In my experience BOW Feature Extraction is used to produce word features out of sentences. So IMO BOW is not one feature, it is a method of generating features out of a sentence (or a block of text you are using). Uning NGrams can help with accounting for sequence, but BOW features amount to unordered bags of strings.

how can POS tags exactly be used as features ? Don't we have a POS tag for each word?

POS Tags are used as features because they can help with "word sense disambiguation" (at least on a theoretical level). For instance, the word "May" can be a name of a person or a month of a year or a poorly capitalized conjugated verb, but the POS tag can be the feature that differentiates that fact. And yes, you can get a POS tag for each word, but unless you explicitly use those tags in your "feature space" then the words themselves have no idea what they are in terms of their POS.
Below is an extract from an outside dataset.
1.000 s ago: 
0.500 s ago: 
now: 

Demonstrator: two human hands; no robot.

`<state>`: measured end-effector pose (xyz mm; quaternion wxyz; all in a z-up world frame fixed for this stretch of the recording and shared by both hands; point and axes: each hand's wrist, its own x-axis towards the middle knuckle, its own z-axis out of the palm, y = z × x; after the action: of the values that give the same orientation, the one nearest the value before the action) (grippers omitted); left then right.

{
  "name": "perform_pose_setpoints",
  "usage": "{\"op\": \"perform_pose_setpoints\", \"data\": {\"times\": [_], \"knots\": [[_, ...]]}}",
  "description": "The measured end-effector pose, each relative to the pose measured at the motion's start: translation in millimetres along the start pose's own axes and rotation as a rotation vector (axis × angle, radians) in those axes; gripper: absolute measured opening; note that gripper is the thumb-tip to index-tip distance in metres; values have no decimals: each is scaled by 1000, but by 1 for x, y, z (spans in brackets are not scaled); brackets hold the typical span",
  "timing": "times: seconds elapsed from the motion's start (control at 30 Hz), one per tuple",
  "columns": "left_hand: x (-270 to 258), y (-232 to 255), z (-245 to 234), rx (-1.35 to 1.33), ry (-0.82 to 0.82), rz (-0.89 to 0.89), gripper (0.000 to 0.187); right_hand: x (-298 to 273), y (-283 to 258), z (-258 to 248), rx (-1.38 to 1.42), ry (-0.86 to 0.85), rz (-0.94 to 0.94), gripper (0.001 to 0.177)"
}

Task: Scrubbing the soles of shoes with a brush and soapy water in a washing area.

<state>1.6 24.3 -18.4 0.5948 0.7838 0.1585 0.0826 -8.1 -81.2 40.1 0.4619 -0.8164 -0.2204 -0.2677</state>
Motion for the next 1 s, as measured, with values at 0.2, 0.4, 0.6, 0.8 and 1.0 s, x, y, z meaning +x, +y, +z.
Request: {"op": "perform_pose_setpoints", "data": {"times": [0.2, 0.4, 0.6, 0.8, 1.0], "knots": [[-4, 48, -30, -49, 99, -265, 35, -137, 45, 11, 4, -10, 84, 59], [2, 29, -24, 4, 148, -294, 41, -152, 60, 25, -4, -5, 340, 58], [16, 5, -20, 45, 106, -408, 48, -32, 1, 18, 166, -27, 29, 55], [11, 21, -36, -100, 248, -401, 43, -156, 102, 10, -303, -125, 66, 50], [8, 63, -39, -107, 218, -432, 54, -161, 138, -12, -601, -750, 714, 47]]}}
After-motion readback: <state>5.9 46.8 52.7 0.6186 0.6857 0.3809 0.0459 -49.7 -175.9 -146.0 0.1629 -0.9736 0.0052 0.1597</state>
Isn't each object/instance a "text"?

If you mean what I think you mean, then this is true only if you have extracted object-instance "pairs" and stored them as features (an array of them derived from a string of tokens).

what is global document information?

I perceive this one to mean as such: Most NLP tasks function on a sentence. Global document information is data from all the surrounding text in the entire document. For instance, if you are trying to extract geographic placenames but disambiguate them, and you find the word Paris, which one is it? Well if France is mentioned 5 sentences above, that could increase the likelihood of it being Paris France rather than Paris Texas or worst case, the person Paris Hilton. It's also really important in what is called "coreference resolution", which is when you correlate a name to a pronoun reference (mapping a name mention to "he" or "she" etc).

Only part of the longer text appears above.